Oleh: Nilla A Asrudian
NUNING dengan cepat menyusupkan wajah di bawah ketiak ibunya. Ia merasa takut. Namun, rasa penasaran membuatnya sesekali mengintip. Tak jauh, tampak seorang nenek tergeletak bersama barang belanjaannya, diam tak bergerak di bawah lapak penjual tempe. Di sebelah kanan dan kiri lapak, pedagang tahu dan pedagang bumbu rempah bergegas membereskan dagangannya, menjauh dan memindahkan sementara dagangan mereka ke sebuah lapak kosong.
Orang-orang di dalam pasar berkerumun dalam jarak dua-tiga meter, menyorongkan ponsel mereka ke arah sang nenek, mengambil foto ataupun merekam video. Ada pula yang menambahkan laporan mirip wartawan peliput berita.
"Kenapa itu, Mak?" suara Nuning bergetar karena takut.
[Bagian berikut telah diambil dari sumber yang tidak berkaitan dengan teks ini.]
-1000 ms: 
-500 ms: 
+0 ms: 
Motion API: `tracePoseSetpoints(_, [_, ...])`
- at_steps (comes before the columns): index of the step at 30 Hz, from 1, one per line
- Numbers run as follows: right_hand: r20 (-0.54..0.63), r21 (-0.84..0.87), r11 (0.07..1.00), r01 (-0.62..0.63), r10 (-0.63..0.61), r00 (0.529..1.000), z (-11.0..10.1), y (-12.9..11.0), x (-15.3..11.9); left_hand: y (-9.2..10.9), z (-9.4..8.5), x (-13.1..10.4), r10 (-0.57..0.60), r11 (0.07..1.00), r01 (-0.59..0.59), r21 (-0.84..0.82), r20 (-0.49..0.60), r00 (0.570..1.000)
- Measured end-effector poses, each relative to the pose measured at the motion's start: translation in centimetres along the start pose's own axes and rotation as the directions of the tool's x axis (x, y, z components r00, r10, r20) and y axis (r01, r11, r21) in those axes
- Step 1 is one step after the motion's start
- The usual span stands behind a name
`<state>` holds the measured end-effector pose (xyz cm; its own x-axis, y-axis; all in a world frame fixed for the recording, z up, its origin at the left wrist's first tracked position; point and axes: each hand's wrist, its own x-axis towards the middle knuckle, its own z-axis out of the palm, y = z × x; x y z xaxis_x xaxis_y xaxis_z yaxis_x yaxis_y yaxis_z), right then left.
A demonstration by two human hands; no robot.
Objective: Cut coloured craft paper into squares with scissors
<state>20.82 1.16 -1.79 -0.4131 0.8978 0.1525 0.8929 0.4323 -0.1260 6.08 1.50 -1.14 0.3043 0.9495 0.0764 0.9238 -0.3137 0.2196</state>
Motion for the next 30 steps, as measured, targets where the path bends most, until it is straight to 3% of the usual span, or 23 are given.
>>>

"Tidak tahu. Mungkin nenek itu belum sarapan, lemas, lalu jatuh."
"Kenapa tidak ditolong?"
"Tidak tahu," kata ibunya seraya melepaskan tangan Nuning yang sedari tadi mencengkeram pinggangnya.
"Mati mungkin, Mak?"
"Mungkin."
"Kita tolong saja, Mak. Mungkin tidak mati."
"Hush, biarkan saja. Itu orang-orang juga diam saja. Mungkin Pak Satpam pasar yang akan membantunya. Ayo, kita pulang."
"Sudah habis dagangan kita, Mak?"
"Tinggal tiga gorengan bakwan saja. Nasi kuning dan tempe goreng habis."
"Lekas, buang air di ember dan masukkan gelas-gelas ke dalamnya! Kita pulang."
"Siang nanti kamu kan harus sekolah."